─── LISTED RECORDS ───

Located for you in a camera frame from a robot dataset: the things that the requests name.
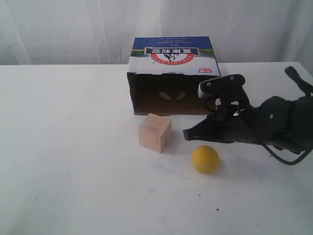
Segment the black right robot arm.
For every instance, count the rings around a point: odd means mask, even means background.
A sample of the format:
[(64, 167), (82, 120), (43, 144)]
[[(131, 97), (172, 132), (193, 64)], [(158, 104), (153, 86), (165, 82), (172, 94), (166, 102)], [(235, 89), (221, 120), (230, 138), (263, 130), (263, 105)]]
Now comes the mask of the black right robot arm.
[(187, 141), (272, 145), (299, 154), (313, 145), (313, 98), (294, 101), (273, 96), (259, 107), (249, 107), (237, 115), (236, 106), (225, 119), (210, 114), (183, 131)]

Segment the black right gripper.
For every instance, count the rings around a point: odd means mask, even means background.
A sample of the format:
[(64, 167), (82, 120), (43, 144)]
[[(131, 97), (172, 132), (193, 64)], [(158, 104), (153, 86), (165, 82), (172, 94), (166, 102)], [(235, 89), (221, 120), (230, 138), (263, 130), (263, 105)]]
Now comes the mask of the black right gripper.
[(208, 115), (190, 129), (183, 130), (186, 141), (259, 144), (255, 138), (256, 108), (244, 109), (222, 120), (220, 113)]

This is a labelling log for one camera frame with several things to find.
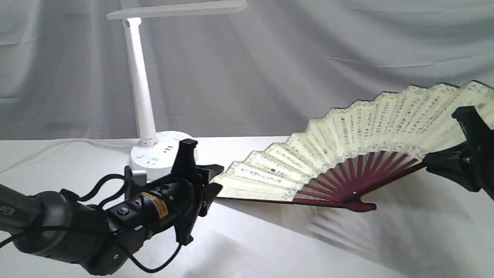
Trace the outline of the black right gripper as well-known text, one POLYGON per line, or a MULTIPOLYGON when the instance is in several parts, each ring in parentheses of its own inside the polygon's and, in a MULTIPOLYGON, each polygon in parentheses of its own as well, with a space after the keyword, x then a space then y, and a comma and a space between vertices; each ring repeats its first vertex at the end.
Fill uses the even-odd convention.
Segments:
POLYGON ((450 148, 428 153, 422 163, 429 173, 453 181, 469 192, 482 189, 491 199, 493 192, 493 131, 480 116, 475 106, 455 110, 456 119, 465 141, 450 148), (468 165, 470 171, 456 170, 468 165))

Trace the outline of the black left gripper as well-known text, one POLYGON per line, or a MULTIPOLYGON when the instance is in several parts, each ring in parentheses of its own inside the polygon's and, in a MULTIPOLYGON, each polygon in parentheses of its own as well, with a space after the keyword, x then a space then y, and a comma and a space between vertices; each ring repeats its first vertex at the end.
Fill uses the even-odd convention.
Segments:
POLYGON ((132 199, 106 210, 112 232, 122 245, 142 246, 153 236, 173 228, 179 245, 193 241, 192 229, 198 217, 208 214, 223 186, 211 181, 224 166, 197 165, 197 141, 183 139, 171 171, 148 181, 132 199))

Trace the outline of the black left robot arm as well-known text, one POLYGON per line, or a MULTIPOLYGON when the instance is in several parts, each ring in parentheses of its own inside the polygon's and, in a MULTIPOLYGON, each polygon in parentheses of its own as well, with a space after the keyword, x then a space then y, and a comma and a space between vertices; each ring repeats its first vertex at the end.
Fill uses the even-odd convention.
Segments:
POLYGON ((197 165, 197 141, 183 139, 171 172, 154 181, 126 166, 123 174, 108 174, 80 197, 62 189, 25 195, 1 185, 1 242, 23 253, 79 264, 93 276, 116 273, 131 260, 146 273, 166 268, 181 248, 193 241, 198 217, 205 217, 222 190, 213 178, 224 171, 217 164, 197 165), (157 268, 147 268, 134 256, 145 241, 174 228, 178 246, 157 268))

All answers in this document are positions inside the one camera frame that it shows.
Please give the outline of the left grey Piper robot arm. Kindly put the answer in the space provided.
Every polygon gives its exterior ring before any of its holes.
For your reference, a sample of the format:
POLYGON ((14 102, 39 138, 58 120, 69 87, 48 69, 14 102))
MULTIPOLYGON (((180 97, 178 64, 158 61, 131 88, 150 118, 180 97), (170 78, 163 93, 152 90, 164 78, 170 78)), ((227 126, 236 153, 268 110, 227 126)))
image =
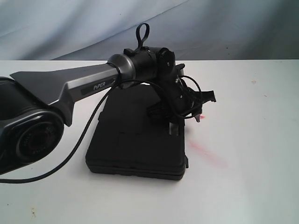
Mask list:
POLYGON ((184 82, 183 64, 167 48, 125 49, 105 64, 54 71, 19 71, 0 79, 0 172, 34 163, 60 142, 71 126, 74 104, 107 88, 148 83, 162 95, 171 115, 186 118, 215 102, 213 91, 184 82))

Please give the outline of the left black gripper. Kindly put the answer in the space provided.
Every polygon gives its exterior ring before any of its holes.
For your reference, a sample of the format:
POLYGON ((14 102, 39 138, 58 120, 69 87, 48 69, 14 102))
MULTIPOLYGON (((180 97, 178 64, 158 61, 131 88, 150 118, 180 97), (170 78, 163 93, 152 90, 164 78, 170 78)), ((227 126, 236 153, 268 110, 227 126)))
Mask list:
MULTIPOLYGON (((147 108, 149 116, 164 119, 196 119, 199 123, 203 104, 216 102, 214 91, 202 91, 191 77, 176 76, 173 80, 157 80, 150 84, 160 101, 147 108)), ((169 135, 179 135, 179 122, 169 122, 169 135)))

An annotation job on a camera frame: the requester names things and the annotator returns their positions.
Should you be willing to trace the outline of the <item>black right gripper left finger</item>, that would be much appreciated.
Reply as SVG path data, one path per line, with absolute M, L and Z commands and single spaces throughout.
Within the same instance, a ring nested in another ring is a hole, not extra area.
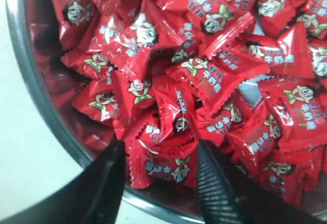
M 125 144 L 114 140 L 69 184 L 1 223 L 115 223 L 125 179 Z

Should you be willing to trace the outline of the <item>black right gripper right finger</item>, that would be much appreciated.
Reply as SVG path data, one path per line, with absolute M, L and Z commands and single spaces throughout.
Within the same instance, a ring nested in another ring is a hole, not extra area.
M 247 178 L 211 141 L 198 144 L 196 189 L 205 223 L 324 223 Z

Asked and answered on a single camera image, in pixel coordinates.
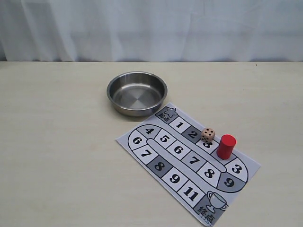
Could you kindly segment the beige wooden die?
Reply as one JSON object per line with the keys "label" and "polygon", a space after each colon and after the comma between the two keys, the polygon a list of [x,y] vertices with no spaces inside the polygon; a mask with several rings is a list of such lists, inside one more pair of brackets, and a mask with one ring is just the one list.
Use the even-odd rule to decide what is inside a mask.
{"label": "beige wooden die", "polygon": [[201,132],[201,140],[210,143],[215,137],[215,131],[212,128],[205,127]]}

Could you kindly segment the red cylinder game piece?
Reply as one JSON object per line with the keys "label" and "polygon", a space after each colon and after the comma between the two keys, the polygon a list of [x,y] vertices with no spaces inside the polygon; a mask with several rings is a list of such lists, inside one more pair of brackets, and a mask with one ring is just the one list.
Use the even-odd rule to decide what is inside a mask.
{"label": "red cylinder game piece", "polygon": [[217,156],[223,160],[229,159],[235,145],[236,139],[232,135],[223,135],[220,139],[219,146],[216,151]]}

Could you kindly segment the stainless steel round bowl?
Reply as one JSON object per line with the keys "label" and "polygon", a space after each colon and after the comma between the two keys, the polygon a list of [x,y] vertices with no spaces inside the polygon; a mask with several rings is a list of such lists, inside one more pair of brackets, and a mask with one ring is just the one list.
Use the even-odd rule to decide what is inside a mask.
{"label": "stainless steel round bowl", "polygon": [[159,76],[131,71],[114,77],[107,86],[107,97],[112,107],[129,117],[146,117],[162,106],[168,87]]}

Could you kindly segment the printed paper game board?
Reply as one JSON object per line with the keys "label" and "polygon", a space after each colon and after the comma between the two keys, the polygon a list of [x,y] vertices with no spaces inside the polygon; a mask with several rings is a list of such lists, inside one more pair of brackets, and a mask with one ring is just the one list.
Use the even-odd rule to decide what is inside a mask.
{"label": "printed paper game board", "polygon": [[212,227],[260,169],[234,149],[217,156],[220,138],[201,141],[203,126],[169,103],[117,142],[204,226]]}

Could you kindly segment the white curtain backdrop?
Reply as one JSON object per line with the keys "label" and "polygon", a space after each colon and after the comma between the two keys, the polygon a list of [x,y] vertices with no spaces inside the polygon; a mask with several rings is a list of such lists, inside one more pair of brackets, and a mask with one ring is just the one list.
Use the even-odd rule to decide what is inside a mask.
{"label": "white curtain backdrop", "polygon": [[3,61],[302,61],[300,0],[3,0]]}

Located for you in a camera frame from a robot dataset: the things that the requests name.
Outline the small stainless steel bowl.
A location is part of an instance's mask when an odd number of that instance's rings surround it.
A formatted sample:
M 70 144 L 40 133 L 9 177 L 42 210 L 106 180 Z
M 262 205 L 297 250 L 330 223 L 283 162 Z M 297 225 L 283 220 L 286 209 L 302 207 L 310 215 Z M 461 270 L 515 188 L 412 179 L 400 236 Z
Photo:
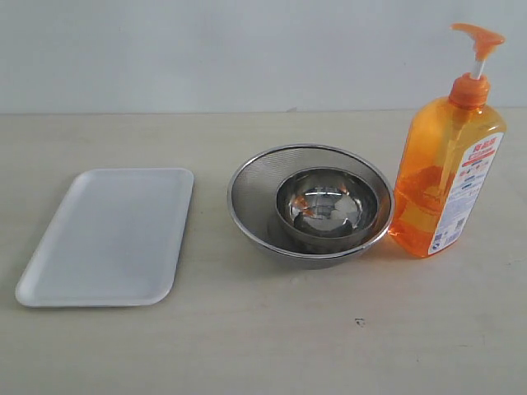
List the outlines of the small stainless steel bowl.
M 345 170 L 311 167 L 284 179 L 275 194 L 283 231 L 310 253 L 336 253 L 366 240 L 380 208 L 372 187 Z

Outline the white rectangular foam tray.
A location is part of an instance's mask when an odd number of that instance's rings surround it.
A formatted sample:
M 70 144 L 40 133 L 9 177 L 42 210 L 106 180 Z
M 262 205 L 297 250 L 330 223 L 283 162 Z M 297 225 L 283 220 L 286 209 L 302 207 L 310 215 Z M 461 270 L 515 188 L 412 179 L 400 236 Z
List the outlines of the white rectangular foam tray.
M 29 308 L 153 305 L 171 291 L 194 174 L 184 168 L 79 174 L 16 285 Z

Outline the orange pump soap bottle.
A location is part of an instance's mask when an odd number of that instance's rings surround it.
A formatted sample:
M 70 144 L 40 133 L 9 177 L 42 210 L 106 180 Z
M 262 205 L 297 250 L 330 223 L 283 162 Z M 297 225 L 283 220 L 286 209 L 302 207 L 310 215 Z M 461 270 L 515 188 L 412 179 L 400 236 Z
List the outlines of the orange pump soap bottle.
M 460 237 L 506 132 L 487 104 L 485 62 L 506 39 L 491 30 L 454 23 L 473 40 L 474 65 L 447 96 L 424 105 L 410 124 L 394 186 L 389 233 L 408 253 L 427 258 Z

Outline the steel mesh colander basket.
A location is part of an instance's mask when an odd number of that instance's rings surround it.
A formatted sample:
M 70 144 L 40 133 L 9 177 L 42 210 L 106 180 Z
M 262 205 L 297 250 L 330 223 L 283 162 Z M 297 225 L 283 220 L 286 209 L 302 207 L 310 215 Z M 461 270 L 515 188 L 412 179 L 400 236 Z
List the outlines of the steel mesh colander basket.
M 300 170 L 331 167 L 359 176 L 375 191 L 380 208 L 366 240 L 336 253 L 310 253 L 290 238 L 278 223 L 275 194 L 279 184 Z M 310 143 L 278 146 L 263 151 L 243 164 L 227 190 L 231 219 L 256 246 L 298 270 L 319 270 L 364 254 L 386 234 L 394 216 L 394 195 L 387 178 L 369 161 L 333 146 Z

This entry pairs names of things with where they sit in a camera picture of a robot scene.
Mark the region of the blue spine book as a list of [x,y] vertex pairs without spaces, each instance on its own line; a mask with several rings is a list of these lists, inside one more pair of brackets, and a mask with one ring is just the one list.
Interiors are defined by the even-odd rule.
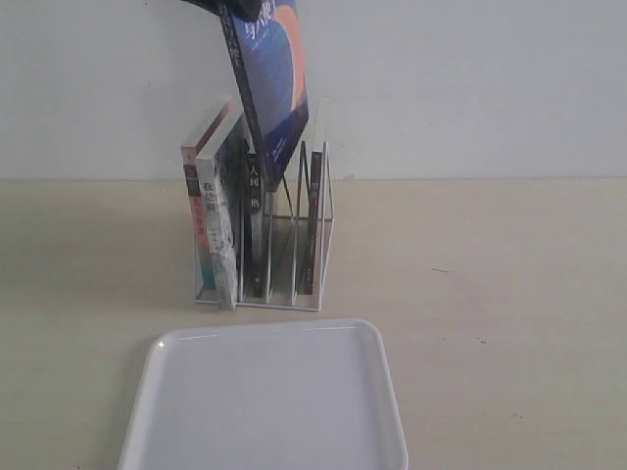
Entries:
[[273,192],[309,120],[296,3],[264,1],[253,22],[221,4],[218,17],[265,188]]

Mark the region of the grey cat cover book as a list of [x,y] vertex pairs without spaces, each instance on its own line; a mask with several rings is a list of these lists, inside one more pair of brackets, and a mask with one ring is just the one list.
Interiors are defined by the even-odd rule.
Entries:
[[209,257],[218,303],[233,310],[238,298],[235,227],[238,223],[242,113],[229,112],[196,159]]

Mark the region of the dark brown spine book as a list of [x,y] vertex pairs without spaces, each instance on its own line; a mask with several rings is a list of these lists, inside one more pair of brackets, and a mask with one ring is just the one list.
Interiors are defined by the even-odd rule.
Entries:
[[301,143],[300,169],[305,172],[308,202],[307,235],[305,239],[303,265],[299,294],[310,296],[314,293],[315,272],[317,265],[318,225],[320,216],[320,197],[323,193],[322,176],[324,163],[325,130],[328,118],[329,98],[323,96],[318,102],[314,120],[313,145],[308,153],[306,142]]

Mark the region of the black spine book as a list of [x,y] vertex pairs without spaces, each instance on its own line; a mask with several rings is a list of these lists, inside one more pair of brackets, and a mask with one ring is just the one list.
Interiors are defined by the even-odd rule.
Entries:
[[244,142],[245,150],[245,248],[247,270],[250,278],[249,291],[254,298],[262,298],[265,289],[263,271],[264,232],[264,189],[256,153]]

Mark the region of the pink and teal book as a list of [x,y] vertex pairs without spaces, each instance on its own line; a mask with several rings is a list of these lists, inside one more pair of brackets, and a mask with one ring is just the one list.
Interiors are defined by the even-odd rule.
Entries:
[[193,223],[196,296],[203,290],[214,290],[216,288],[206,227],[207,218],[202,207],[201,185],[196,160],[231,107],[232,98],[230,96],[220,96],[200,118],[199,122],[180,145],[182,168]]

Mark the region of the white plastic tray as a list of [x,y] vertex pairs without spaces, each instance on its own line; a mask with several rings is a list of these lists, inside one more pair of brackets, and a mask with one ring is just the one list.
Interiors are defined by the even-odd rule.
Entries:
[[148,351],[122,469],[406,469],[382,337],[359,318],[173,330]]

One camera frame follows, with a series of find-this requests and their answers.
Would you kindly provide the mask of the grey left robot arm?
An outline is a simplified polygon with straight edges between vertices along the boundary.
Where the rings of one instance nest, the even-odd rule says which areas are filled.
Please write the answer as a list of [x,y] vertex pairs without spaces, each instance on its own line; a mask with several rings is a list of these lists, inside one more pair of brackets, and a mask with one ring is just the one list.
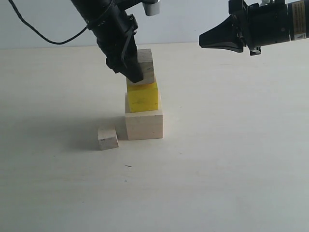
[[107,66],[132,83],[142,81],[134,39],[138,28],[134,15],[128,15],[115,0],[73,0],[72,4],[95,35]]

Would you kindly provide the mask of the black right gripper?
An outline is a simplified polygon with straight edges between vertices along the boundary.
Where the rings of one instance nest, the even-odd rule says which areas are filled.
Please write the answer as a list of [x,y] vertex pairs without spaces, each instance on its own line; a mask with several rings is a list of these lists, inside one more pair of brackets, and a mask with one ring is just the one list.
[[228,2],[230,16],[199,36],[199,46],[242,53],[248,47],[251,56],[261,47],[290,41],[288,6],[284,0],[248,5],[243,0]]

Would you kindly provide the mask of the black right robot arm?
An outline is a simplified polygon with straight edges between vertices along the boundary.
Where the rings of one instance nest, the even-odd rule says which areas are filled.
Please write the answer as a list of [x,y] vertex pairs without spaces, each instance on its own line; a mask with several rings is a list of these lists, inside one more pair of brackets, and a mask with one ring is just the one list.
[[243,0],[228,2],[229,17],[199,36],[199,46],[242,53],[248,47],[252,56],[261,48],[306,39],[309,36],[309,2],[263,0],[248,5]]

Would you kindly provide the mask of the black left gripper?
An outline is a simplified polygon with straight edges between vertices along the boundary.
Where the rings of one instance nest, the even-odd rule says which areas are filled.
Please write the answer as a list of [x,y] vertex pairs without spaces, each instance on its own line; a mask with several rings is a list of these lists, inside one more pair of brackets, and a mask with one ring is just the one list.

───

Check the lines above and copy each one that includes "much".

Should you be willing to trace the outline of the <item>black right gripper left finger</item>, that would be much appreciated.
Should you be willing to trace the outline of the <item>black right gripper right finger</item>, that would be much appreciated.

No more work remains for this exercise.